2021-12-31 11:26:38 +08:00
# Model Architecture Summary
MMOCR has implemented many models that support various tasks. Depending on the type of tasks, these models have different architectural designs and, therefore, might be a bit confusing for beginners to master. We release a primary design doc to clearly illustrate the basic task-specific architectures and provide quick pointers to docstrings of model components to aid users' understanding.
## Text Detection Models
< div align = "center" >
< img src = "https://raw.githubusercontent.com/open-mmlab/mmocr/main/resources/textdet.jpg" / > < br >
< / div >
< br >
The design of text detectors is similar to [SingleStageDetector ](https://mmdetection.readthedocs.io/en/latest/api.html#mmdet.models.detectors.SingleStageDetector ) in MMDetection. The feature of an image was first extracted by `backbone` (e.g., ResNet), and `neck` further processes raw features into a head-ready format, where the models in MMOCR usually adapt the variants of FPN to extract finer-grained multi-level features. `bbox_head` is the core of text detectors, and its implementation varies in different models.
When training, the output of `bbox_head` is directly fed into the `loss` module, which compares the output with the ground truth and generates a loss dictionary for optimizer's use. When testing, `Postprocessor` converts the outputs from `bbox_head` to bounding boxes, which will be used for evaluation metrics (e.g., hmean-iou) and visualization.
### DBNet
- Backbone: [mmdet.ResNet ](https://mmdetection.readthedocs.io/en/latest/api.html#mmdet.models.backbones.ResNet )

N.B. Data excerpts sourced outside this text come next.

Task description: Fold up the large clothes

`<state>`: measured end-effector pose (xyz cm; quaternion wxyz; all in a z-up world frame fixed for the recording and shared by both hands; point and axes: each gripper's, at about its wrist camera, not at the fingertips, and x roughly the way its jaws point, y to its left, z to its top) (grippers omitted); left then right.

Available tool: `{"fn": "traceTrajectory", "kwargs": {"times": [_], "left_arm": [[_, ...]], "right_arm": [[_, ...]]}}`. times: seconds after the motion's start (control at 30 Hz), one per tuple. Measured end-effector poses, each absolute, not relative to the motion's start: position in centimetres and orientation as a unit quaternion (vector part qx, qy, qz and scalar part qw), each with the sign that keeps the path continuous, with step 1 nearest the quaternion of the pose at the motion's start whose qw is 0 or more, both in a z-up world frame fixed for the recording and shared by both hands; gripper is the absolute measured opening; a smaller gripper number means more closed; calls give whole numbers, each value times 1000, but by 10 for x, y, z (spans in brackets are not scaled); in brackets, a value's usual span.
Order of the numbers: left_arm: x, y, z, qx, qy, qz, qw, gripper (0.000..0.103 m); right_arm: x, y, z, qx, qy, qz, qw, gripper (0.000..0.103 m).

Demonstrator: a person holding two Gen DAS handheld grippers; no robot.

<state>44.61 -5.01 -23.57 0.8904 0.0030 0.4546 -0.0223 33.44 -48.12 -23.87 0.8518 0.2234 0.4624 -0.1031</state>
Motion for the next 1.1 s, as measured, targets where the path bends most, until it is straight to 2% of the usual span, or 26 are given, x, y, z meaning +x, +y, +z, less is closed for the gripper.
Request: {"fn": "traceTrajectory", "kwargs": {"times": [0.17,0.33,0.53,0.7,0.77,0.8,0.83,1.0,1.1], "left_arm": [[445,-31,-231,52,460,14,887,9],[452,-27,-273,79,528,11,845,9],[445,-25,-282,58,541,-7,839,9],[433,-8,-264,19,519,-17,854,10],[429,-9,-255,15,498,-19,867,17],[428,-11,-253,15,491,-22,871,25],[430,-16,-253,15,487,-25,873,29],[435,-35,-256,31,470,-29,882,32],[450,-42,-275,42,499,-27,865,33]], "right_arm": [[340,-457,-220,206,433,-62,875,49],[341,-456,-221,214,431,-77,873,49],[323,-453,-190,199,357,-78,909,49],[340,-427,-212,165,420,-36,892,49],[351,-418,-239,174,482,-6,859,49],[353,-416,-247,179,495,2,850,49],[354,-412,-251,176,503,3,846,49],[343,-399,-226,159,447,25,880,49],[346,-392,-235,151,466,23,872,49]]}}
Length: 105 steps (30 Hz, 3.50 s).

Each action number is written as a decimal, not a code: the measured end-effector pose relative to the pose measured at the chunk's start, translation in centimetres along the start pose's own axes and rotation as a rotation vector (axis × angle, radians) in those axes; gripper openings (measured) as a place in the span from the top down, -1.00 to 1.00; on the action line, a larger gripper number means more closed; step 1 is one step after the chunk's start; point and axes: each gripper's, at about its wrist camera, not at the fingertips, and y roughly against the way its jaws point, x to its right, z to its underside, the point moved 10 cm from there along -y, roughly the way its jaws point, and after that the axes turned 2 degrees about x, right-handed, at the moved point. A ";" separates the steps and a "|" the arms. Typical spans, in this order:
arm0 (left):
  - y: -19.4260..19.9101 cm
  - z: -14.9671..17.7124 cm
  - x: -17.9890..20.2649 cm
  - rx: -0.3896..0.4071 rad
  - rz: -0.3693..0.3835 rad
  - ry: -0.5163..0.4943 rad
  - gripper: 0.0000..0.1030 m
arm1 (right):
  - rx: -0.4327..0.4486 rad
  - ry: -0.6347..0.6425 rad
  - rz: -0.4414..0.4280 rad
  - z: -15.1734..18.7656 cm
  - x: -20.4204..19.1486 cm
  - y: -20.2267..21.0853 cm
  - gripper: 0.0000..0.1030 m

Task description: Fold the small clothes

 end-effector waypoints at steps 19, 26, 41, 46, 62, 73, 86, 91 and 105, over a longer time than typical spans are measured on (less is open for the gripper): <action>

- Neck: [FPNC ](https://mmocr.readthedocs.io/en/latest/api.html#mmocr.models.textdet.necks.FPNC )
- Bbox_head: [DBHead ](https://mmocr.readthedocs.io/en/latest/api.html#mmocr.models.textdet.dense_heads.DBHead )
- Loss: [DBLoss ](https://mmocr.readthedocs.io/en/latest/api.html#mmocr.models.textdet.losses.DBLoss )
- Postprocessor: [DBPostprocessor ](https://mmocr.readthedocs.io/en/latest/api.html#mmocr.models.textdet.postprocess.DBPostprocessor )
### DRRG
- Backbone: [mmdet.ResNet ](https://mmdetection.readthedocs.io/en/latest/api.html#mmdet.models.backbones.ResNet )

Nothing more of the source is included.